Keep an Eye on Overheating

Temperature can provide an early alert to problems in a variety of onboard areas.

Temperature is often the first and easiest-to-find indication of a developing problem and can quickly be used as a screening technique for situations that may benefit from further analysis. Affordable handheld infrared (IR) pyrometers — $40 to $100 — make this an easy preventative maintenance task.

Overheating-Engines-03We have a rule aboard Easy Goin’ that states “everything must serve two or more purposes.” A handheld IR thermometer, also known as infrared pyrometer, easily fits the criteria. The noncontact thermometer instantly measures surface temperatures in hard-to-reach or hazardous areas without contact. It also works well to determine the temperature of the barbeque.

The variety of onboard uses is nearly limitless: it can measure moving objects such as fan belts and propeller shafts, live electrical circuits (AC and DC), the stuffing box, batteries, cables, switches, circuit breakers, alternators, oil pans and hoses. You get the idea.

IR thermometers are able to measure the temperature of objects without making direct contact, because they specifically measure the energy being radiated from an object. Every object whose temperature is above absolute zero (-273.15C or -459.67F) emits infrared energy. The hotter an object, the more infrared energy it emits.

In simple terms, the basic components of a IR pyrometer are an optical system, a detector and a processing unit. The infrared energy emitted from an object to be measured is gathered by the optical system and then passed through a detector that transforms the infrared energy into electrical signals. These signals are then changed in the processing unit into a temperature measurement, which is displayed on the unit.

Most units are shaped like a gun and are operated with a trigger. A laser assists the user in aiming the pyrometer at the object whose temperature is to be measured. The units are easy to use. To locate a hotspot, aim the thermometer outside the area of interest, then scan across with an up and down motion until you locate the hotspot.

As useful as infrared pyrometers are, they’re often misused. The most common fault involves the unit’s field of view. Many users believe that the area being measured is only as large as the laser dot. In fact, the pyrometer measures a cone-shaped area, and the temperatures of all objects within the cone’s footprint are averaged. Because the footprint grows as the meter is moved farther from the object being measured, it’s best to get as close as safely as possible to the object in question.

IR pyrometers cannot measure through transparent surfaces such as glass; they will measure the surface temperature of the glass instead. Inaccurate readings will also occur from measuring shiny or polished metal surfaces (e.g., stainless steel, aluminum, brass and copper). To compensate, cover the surface to be measured with masking tape or flat black paint.

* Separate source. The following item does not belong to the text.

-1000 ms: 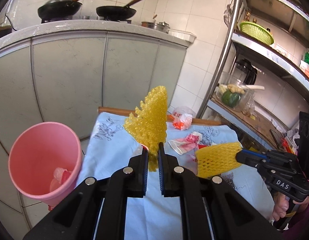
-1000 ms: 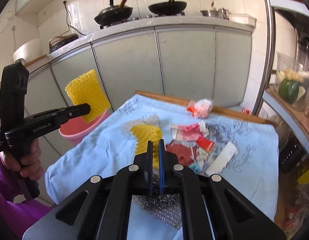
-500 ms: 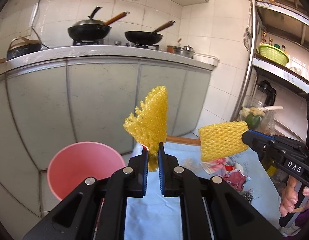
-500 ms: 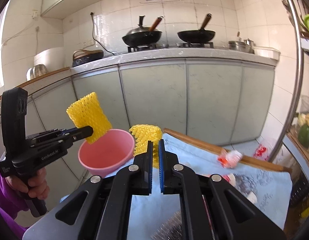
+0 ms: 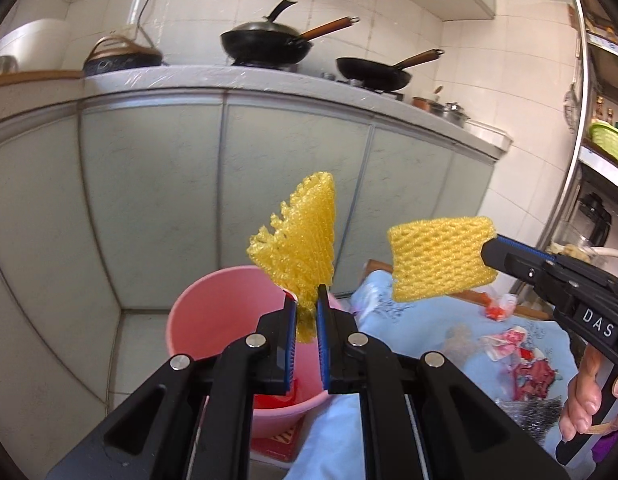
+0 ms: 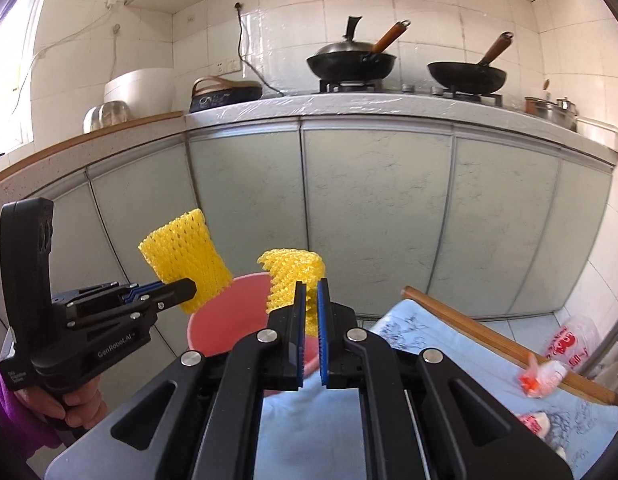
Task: Collect trash
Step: 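Carry both yellow foam nets over the pink bin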
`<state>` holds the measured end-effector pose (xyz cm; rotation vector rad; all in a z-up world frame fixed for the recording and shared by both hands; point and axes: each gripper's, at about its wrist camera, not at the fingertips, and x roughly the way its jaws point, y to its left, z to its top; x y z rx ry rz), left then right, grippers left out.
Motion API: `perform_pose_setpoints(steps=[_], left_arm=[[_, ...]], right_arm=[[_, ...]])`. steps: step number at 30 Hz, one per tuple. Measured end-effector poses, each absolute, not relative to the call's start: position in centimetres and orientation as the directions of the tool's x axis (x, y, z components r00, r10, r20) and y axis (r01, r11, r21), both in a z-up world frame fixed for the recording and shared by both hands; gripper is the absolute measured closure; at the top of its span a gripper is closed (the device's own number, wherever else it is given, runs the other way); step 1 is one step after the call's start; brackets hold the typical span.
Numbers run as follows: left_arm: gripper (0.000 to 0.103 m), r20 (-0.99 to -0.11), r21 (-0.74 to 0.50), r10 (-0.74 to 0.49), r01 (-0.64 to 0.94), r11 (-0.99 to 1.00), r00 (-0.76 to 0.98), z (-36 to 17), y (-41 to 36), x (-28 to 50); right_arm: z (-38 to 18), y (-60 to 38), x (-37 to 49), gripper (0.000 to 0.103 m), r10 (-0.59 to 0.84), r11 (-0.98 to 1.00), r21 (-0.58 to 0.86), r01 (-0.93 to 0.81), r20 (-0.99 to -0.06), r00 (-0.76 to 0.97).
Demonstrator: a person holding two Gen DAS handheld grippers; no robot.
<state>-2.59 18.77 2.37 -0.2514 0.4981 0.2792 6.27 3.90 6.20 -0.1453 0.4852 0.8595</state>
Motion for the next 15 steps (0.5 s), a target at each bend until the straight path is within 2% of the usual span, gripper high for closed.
perform_pose_setpoints(steps=[10,15], left_arm=[[0.094,-0.605,-0.166,0.257,-0.435,0.885,0.754,-2.9,23.0,-1.8],[0.094,-0.646,-0.16,0.253,-0.452,0.878,0.72,-4.9,23.9,-1.4]], right_arm=[[3.1,10.2,7.9,0.097,0.696,0.61,0.061,-0.79,-0.519,0.497],[1.0,12.4,9.0,0.097,0.675,0.61,0.083,-0.788,-0.576,0.462]])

The following are some normal operating temperatures (in Fahrenheit) that might be helpful in determining potential problem areas:

– Alternator outer case and pulley: no more than 200 degrees while in operation. The Stator may operate at 250. If it’s hotter, it’s being overworked and overcooled, which can be an indication that you need an alternator with a higher duty rating.

– Engine oil: crankcase oil pan 160 to 220 degrees. A higher temperature may be an indication of a restricted or plugged oil cooler.

– Exhaust system: wet exhaust hose no more than 200 degrees. A higher temperature may indicate a clogged riser.

– Stuffing box: no more than 30 degrees above the ambient water temperature; dripless boxes often run somewhat cooler. If it’s warmer, the box is either overtightened or lacks sufficient water flow.

Transmission fluid: 130 to 175 degrees.For AC and DC systems, resistance to current flow creates heat; therefore, a pyrometer can be used to scan for weak and failing components such as batteries, connectors, cables, switches and circuit breakers.

Proper operating temperatures for other engine components may vary based on the manufacturer’s recommendations.